Since changing the engine battery, which is now fine, I now have no electrics in the living area on 12V. 

If I plug in the mains, everything works. The battery gauges show both leisure and starter battery are fully charged. 

The fuses on the control boxes (Calira Bord Control) don't seem to have blown, and I don't suppose it can be a fuse if everything works off the mains.

If the meter is getting a reading from the battery I can't see that an inline fuse somewhere can be the problem either, so I'm stumped. 

As I say, it worked OK until I changed the engine battery.
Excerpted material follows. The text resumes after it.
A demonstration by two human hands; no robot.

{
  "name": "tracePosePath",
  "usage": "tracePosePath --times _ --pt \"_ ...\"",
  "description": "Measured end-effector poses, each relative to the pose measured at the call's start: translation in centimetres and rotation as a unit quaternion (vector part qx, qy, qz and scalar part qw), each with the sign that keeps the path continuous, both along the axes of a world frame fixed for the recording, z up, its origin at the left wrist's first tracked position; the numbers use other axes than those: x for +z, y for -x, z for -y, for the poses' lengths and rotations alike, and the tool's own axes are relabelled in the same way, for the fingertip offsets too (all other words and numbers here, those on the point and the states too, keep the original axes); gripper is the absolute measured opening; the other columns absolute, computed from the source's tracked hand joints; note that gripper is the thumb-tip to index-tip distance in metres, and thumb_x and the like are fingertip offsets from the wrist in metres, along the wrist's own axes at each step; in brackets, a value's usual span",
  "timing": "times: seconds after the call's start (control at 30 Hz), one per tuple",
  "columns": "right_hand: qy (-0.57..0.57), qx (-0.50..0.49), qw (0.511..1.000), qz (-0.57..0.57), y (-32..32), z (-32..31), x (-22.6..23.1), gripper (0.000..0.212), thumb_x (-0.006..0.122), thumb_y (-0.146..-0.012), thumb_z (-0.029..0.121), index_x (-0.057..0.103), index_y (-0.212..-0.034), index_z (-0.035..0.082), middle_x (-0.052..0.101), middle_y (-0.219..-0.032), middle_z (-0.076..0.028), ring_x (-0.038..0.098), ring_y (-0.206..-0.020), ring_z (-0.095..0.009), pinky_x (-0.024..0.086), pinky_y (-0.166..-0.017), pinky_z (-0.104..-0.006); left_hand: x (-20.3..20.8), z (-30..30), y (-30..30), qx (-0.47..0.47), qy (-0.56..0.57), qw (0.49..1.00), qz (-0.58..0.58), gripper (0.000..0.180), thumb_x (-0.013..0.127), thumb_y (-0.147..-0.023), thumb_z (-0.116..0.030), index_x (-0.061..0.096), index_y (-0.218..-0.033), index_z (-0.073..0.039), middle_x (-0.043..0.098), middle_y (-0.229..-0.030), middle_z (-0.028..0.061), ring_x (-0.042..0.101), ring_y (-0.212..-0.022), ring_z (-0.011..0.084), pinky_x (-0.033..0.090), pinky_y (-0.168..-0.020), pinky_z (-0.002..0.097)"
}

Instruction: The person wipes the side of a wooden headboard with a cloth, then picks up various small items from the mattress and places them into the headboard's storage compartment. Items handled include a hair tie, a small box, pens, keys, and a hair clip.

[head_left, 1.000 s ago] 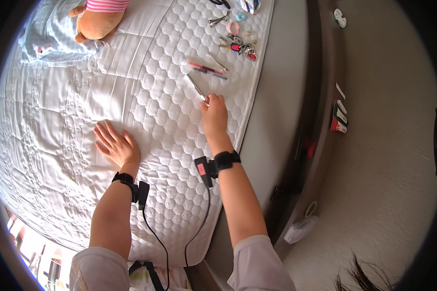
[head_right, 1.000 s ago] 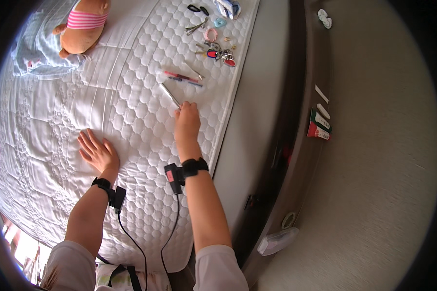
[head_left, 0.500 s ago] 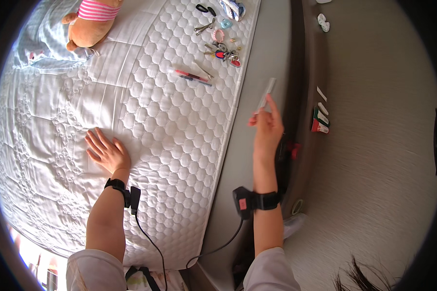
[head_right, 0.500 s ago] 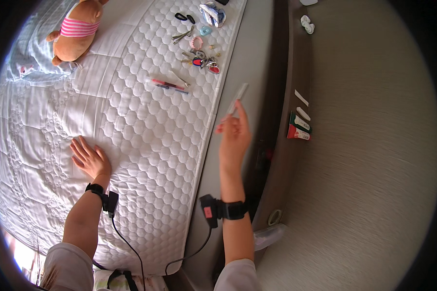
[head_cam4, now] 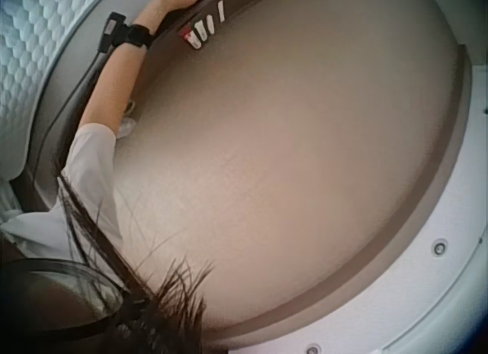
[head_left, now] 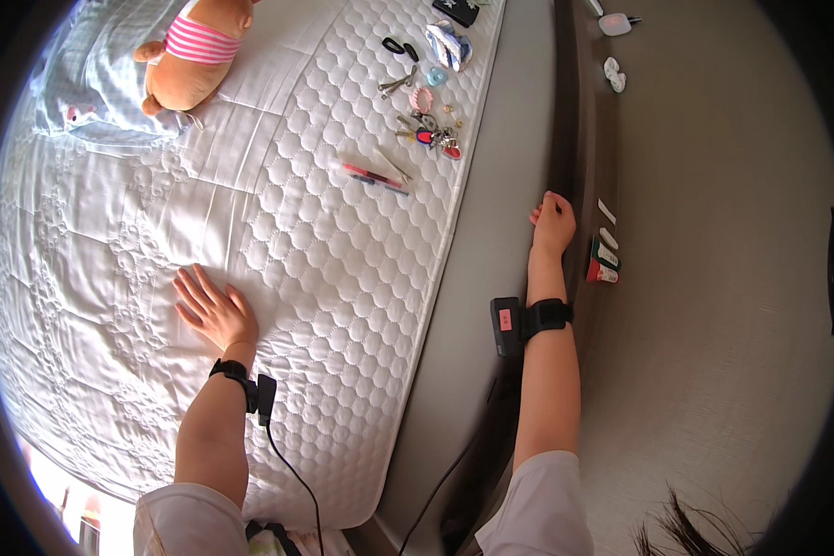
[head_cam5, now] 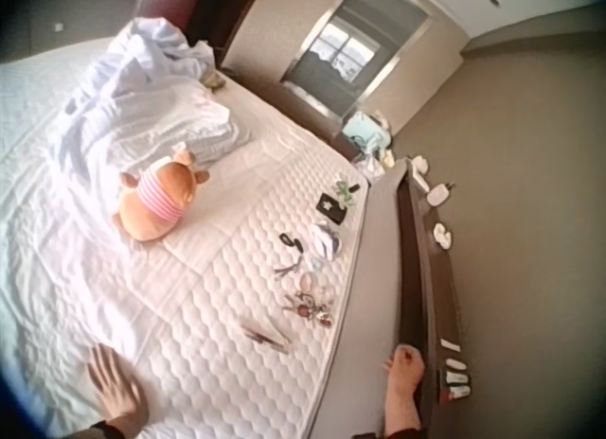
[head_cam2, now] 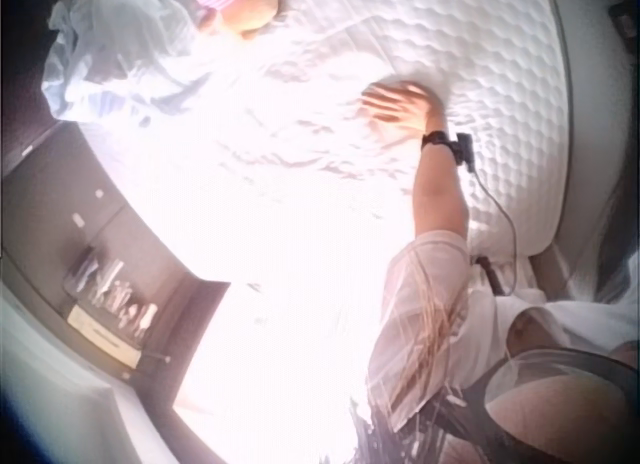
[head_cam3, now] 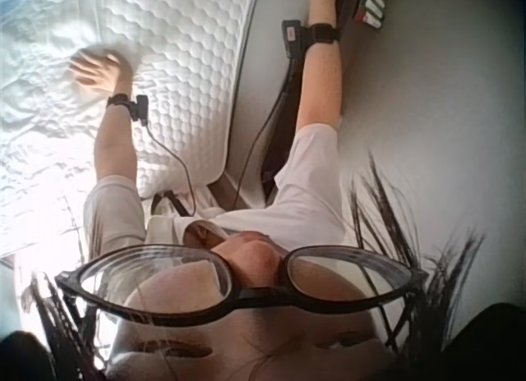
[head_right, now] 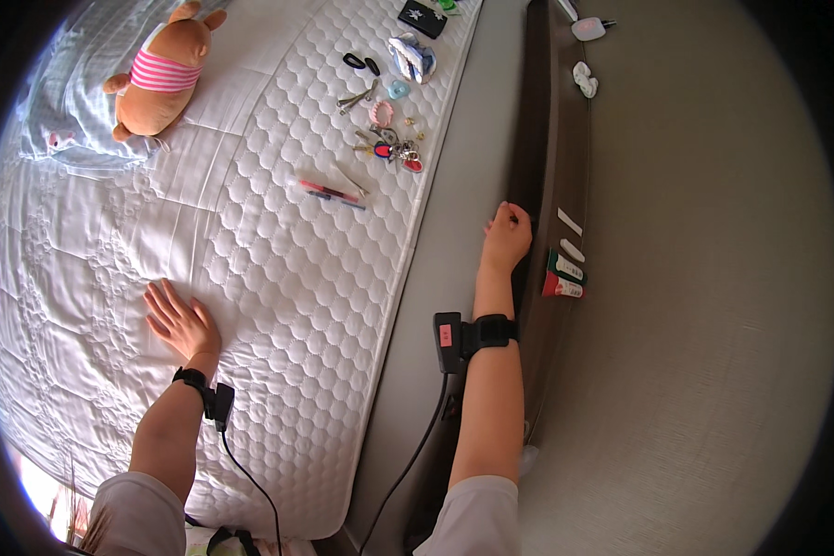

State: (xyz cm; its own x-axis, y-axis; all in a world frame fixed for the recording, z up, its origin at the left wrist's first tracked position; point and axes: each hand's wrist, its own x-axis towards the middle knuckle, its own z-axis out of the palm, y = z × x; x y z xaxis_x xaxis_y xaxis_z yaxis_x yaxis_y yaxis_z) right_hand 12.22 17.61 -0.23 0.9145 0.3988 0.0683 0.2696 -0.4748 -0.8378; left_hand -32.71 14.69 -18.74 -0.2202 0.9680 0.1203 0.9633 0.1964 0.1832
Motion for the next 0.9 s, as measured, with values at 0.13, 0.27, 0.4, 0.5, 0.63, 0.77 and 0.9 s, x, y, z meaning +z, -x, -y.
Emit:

Any ideas appreciated :-(


----------



## richardjames (Feb 1, 2006)

Did you turn off "Calira Bord Control" before changing the battery? A fuse on the output side may have blown!


----------



## beagle (Sep 25, 2005)

No, i didn't. Perhaps I should have. But the fuses on the unit itself seem OK - I've only got German instructions, which unfortunately I can't read!


----------



## richardjames (Feb 1, 2006)

It's just that I have to turn mine off at a battery change so its hunt the fuse time  The battery meter is only reading the input of the battery so its the output that needs looking at


----------



## beagle (Sep 25, 2005)

I see - so there's probably a fuse between the battery and the control box somewhere. I'll get hunting! Thank you


----------



## beagle (Sep 25, 2005)

yay - found it! A 50A fuse (!) close to the battery. Thanks so much for your help! 

Didn't occur to me to worry about the leisure battery, and I'm usually so careful.


----------



## richardjames (Feb 1, 2006)

No probs - glad to be of some use :roll: :roll:


----------